▶ _Directions for this task_
Read the material below and tally how many lines hold the word "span", giving the number and nothing else.

** Opening Stored data block **

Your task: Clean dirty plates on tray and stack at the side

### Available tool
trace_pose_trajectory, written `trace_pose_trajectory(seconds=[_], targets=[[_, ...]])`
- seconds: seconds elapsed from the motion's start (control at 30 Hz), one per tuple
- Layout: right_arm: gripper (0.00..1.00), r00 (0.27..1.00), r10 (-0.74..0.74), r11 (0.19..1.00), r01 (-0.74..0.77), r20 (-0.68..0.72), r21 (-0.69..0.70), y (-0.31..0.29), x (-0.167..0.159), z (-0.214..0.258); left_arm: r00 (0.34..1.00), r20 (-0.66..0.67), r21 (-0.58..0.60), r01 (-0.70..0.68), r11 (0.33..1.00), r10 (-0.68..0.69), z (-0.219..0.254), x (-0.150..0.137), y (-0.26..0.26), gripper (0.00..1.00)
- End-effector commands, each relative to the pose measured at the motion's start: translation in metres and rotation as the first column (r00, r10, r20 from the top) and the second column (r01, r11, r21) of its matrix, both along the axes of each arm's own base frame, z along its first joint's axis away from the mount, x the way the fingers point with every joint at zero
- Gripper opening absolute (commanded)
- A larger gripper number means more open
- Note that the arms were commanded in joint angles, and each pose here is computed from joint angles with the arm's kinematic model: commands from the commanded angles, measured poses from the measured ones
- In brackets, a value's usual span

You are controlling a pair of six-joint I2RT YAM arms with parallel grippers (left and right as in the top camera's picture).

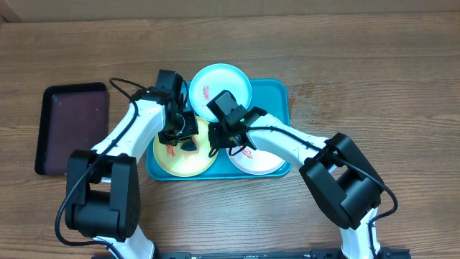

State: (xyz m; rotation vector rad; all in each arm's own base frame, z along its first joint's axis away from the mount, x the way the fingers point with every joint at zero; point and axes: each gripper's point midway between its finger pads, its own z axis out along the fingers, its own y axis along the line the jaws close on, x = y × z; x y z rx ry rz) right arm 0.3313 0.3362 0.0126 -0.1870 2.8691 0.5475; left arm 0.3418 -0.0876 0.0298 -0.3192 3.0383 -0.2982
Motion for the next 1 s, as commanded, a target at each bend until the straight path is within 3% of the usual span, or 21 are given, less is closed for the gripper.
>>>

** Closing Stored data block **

▶ _Answer to this exercise_
2